[Items listed in a dataset]
----
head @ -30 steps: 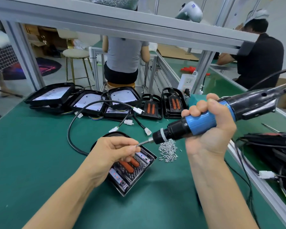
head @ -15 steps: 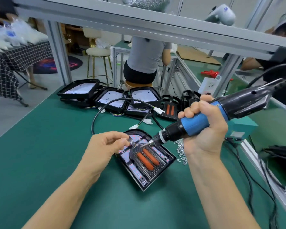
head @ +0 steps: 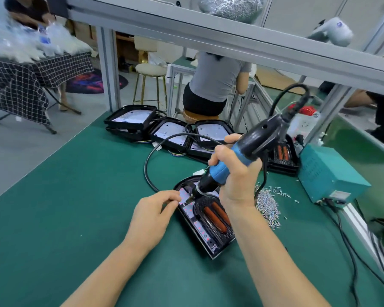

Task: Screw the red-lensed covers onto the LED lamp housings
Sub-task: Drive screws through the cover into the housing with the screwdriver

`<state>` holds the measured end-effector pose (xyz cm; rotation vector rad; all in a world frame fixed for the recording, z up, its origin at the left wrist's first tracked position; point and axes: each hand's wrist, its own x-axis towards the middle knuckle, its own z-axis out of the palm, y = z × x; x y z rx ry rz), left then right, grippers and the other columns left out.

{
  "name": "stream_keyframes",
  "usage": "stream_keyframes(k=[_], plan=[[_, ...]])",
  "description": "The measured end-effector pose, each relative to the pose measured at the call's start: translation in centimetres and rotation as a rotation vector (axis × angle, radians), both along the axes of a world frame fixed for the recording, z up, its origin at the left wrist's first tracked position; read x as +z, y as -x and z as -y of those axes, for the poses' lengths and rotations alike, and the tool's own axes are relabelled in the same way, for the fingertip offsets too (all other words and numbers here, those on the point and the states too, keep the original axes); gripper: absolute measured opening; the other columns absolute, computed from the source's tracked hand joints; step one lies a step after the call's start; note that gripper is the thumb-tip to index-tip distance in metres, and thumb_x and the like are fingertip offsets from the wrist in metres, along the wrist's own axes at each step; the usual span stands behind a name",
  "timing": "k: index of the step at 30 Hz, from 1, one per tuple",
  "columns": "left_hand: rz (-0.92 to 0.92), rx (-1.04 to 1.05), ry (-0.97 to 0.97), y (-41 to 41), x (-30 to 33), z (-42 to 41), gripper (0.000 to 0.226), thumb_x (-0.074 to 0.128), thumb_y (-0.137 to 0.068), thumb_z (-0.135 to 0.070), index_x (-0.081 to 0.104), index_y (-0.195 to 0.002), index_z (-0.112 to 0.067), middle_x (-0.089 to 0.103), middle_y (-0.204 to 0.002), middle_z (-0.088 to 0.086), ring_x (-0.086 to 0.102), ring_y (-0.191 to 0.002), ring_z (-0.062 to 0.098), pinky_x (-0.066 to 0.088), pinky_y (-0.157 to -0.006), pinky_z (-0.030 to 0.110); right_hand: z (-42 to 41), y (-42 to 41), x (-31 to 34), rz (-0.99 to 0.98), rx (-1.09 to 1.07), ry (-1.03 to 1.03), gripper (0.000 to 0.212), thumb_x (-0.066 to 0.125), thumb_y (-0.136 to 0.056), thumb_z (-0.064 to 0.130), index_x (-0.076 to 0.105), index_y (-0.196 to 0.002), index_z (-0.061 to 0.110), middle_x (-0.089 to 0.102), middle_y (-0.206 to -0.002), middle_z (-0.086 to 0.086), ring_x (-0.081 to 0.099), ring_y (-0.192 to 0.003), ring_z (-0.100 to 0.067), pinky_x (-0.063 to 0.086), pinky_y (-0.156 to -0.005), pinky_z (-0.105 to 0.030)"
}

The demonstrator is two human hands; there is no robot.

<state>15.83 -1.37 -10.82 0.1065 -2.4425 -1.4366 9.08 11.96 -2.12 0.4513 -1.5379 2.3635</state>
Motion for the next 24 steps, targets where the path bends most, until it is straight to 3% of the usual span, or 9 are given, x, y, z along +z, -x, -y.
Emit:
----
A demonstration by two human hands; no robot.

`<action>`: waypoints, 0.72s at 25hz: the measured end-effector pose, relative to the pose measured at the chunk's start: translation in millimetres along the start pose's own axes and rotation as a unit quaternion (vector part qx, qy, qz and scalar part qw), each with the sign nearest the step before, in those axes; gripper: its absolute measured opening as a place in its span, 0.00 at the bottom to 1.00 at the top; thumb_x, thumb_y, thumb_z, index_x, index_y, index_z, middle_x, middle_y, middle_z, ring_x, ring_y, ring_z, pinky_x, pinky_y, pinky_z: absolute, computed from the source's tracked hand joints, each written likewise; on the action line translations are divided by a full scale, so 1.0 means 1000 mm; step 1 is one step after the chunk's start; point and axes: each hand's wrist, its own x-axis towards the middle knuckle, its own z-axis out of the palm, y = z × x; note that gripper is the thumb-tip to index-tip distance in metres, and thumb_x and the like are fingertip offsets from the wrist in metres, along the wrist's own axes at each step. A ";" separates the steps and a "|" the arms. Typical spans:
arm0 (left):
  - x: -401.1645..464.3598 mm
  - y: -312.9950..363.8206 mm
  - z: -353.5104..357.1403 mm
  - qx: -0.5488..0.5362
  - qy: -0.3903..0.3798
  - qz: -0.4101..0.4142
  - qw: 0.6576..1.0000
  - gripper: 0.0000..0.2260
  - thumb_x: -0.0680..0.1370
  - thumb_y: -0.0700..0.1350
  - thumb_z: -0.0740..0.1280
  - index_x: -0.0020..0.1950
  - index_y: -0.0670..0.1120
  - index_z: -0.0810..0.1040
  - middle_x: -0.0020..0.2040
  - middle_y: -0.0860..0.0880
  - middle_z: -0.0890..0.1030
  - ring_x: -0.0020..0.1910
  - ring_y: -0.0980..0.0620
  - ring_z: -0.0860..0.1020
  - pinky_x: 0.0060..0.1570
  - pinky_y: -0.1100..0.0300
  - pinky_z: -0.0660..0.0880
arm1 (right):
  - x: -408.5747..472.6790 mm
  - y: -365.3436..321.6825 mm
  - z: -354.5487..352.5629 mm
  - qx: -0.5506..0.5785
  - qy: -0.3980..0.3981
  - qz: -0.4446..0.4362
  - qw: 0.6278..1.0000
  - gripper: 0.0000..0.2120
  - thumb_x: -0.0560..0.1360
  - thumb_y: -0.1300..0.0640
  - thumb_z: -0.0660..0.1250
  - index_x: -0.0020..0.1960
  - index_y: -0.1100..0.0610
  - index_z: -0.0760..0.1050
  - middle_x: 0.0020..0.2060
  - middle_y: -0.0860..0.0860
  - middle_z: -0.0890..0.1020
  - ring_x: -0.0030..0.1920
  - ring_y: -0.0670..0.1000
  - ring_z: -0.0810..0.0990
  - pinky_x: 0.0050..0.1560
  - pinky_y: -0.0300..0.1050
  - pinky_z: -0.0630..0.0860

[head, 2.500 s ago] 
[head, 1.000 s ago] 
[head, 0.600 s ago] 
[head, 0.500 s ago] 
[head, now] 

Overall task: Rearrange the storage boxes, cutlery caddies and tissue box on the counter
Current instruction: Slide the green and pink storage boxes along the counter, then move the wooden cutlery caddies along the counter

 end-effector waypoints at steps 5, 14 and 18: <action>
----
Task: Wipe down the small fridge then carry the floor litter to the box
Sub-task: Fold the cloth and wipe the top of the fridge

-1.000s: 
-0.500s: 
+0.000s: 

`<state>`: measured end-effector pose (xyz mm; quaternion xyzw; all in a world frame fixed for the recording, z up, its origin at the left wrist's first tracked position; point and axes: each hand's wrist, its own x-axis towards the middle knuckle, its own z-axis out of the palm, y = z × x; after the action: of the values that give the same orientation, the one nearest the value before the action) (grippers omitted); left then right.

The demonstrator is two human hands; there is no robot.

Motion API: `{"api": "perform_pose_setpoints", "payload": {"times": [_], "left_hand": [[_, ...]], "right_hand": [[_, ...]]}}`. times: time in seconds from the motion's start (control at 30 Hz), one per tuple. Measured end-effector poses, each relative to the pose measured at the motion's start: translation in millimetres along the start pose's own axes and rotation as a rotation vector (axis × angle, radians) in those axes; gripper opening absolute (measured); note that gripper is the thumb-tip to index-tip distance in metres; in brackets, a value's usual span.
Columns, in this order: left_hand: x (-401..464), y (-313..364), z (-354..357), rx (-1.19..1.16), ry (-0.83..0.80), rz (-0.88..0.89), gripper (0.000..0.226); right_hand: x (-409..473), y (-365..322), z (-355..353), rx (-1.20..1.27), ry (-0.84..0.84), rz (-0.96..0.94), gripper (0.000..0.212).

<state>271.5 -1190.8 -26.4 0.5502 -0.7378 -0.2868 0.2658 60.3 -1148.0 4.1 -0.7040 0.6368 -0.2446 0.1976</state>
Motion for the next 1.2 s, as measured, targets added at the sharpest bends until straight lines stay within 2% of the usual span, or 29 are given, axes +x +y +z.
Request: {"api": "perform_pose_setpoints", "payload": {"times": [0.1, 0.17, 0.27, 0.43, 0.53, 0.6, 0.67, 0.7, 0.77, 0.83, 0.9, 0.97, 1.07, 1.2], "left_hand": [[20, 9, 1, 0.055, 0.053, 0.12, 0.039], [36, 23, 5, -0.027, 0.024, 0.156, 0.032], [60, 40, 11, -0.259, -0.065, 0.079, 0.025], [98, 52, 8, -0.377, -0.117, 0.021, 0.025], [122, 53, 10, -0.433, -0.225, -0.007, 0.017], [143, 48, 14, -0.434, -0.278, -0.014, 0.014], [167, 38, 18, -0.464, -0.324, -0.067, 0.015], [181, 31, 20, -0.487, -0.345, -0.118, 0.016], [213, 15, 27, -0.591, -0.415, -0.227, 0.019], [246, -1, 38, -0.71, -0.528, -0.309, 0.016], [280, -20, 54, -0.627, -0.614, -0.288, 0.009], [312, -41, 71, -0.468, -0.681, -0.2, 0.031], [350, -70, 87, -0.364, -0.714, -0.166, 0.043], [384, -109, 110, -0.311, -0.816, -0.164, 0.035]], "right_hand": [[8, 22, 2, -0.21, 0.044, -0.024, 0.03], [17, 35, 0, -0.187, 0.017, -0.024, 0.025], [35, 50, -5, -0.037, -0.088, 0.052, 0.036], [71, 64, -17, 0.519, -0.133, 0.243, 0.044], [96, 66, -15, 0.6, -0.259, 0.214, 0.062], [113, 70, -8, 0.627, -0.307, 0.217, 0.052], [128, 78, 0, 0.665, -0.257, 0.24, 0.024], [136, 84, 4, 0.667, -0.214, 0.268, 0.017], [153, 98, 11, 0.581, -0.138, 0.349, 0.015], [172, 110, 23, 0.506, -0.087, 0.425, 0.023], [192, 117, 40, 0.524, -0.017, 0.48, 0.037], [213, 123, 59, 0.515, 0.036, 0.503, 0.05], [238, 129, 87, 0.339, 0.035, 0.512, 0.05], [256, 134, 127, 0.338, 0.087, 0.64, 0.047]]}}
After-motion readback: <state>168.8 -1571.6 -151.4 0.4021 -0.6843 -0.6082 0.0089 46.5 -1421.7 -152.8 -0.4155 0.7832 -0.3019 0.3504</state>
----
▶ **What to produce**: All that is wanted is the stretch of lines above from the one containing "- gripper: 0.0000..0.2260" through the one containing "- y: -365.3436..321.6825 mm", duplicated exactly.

▶ **Answer section**:
  - gripper: 0.0000..0.2260
  - thumb_x: -0.0680..0.1370
  - thumb_y: -0.0700..0.1350
  - thumb_z: -0.0740..0.1280
  - index_x: -0.0020..0.1950
  - index_y: -0.0670..0.1120
  - index_z: -0.0810..0.1040
  - middle_x: -0.0020..0.2040
  - middle_y: -0.0860..0.0880
  - middle_z: -0.0890..0.1030
  - ring_x: -0.0020..0.1910
  - ring_y: -0.0980..0.0620
  - ring_z: -0.0860..0.1020
  - pinky_x: 0.0060..0.1570
  - pinky_y: -0.1100..0.0300
  - pinky_z: -0.0660..0.0880
arm1 (right):
  - x: -408.5747..472.6790 mm
  - y: -365.3436..321.6825 mm

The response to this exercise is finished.